A review by vee_thereader
Swallow by Sefi Atta

5.0

Whew. What a book. Theres so much to unpack that I long to discuss this book with someone. Sefi Atta’s writing is unique and poetic, her ability to inhabit the characters’ minds and lives convincingly, proves furthermore that she was born to write. Sefi Atta is one of the latest in a great line of female Nigerian writers. This book was so engrossing, her style so unobtrusive that after a while they transcend the reading experience.

‘Swallow’ is a vivid tale of the life of a Lagosian & the effects of the socioeconomic & political landscape on Nigerian women. This book touched on a lot of issues that I felt aren’t talked much about in African households- such as; drug trafficking, sexual harassement, the effects of poverty, etc. After reading this, I asked myself one question: “What does empowerment for women look like in countries where there are limited opportunities?” I believe this story answers this question–“who cares?” This book focused on a lot of issues. Time and time again, we are reminded that the world doesn’t favor women. We are reminded that women are nothing without marriage, that when a man is infertile, it should be kept a secret but when it is a woman it deserves to be publicly announced, that when we are making more than our husbands we should be silent about it, and when we are taken advantaged of, we should endure it…or else.

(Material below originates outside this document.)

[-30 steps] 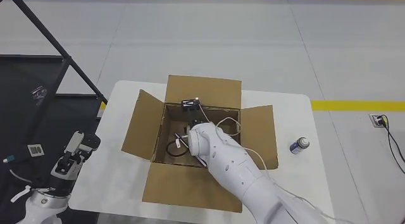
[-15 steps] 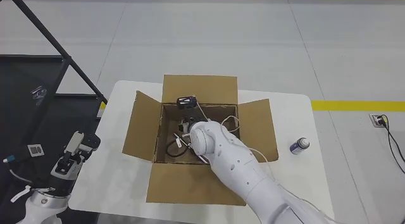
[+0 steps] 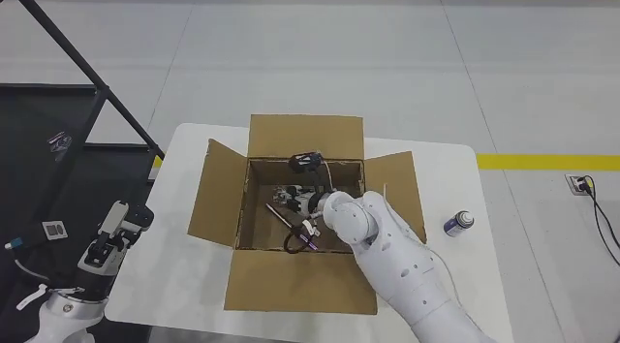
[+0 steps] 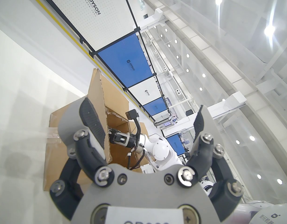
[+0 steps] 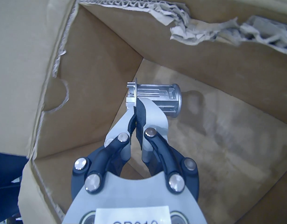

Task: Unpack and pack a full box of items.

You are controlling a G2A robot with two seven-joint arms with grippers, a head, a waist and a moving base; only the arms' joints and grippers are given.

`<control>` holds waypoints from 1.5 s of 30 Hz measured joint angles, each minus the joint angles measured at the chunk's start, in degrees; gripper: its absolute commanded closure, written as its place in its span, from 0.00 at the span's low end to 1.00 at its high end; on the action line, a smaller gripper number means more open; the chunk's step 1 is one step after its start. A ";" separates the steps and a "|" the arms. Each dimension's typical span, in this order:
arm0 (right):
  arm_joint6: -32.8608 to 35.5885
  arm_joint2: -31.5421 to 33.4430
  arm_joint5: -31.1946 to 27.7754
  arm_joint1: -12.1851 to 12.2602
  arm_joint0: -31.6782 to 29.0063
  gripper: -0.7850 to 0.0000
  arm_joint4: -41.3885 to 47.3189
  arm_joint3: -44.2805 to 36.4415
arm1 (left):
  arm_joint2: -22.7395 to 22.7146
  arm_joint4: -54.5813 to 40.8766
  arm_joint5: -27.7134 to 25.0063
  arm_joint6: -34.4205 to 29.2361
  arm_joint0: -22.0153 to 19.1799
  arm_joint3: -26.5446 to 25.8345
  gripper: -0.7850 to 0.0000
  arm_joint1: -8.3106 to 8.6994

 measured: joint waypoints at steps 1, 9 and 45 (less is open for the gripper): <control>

In a society dominated by men, Tolani along with her roommate, Rose, navigate through the hardships of living in Lagos. But to what extent can poverty push someone? What decisions does one have to make just to survive? Although the plot is introduced much later in the story, through the smallest details of the characters’s everyday life, they are able to carry the plot. As I am still recovering from the story, I don’t think the author’s point was to center this entire book on drug trafficking but instead to skillfully expose the hardships women go through in Nigeria and how far poverty and lack of governmental effectiveness can push a person. Besides these two women, Tolani’s mother story is incorporated intermittently, exposing what many women endure in a marriage.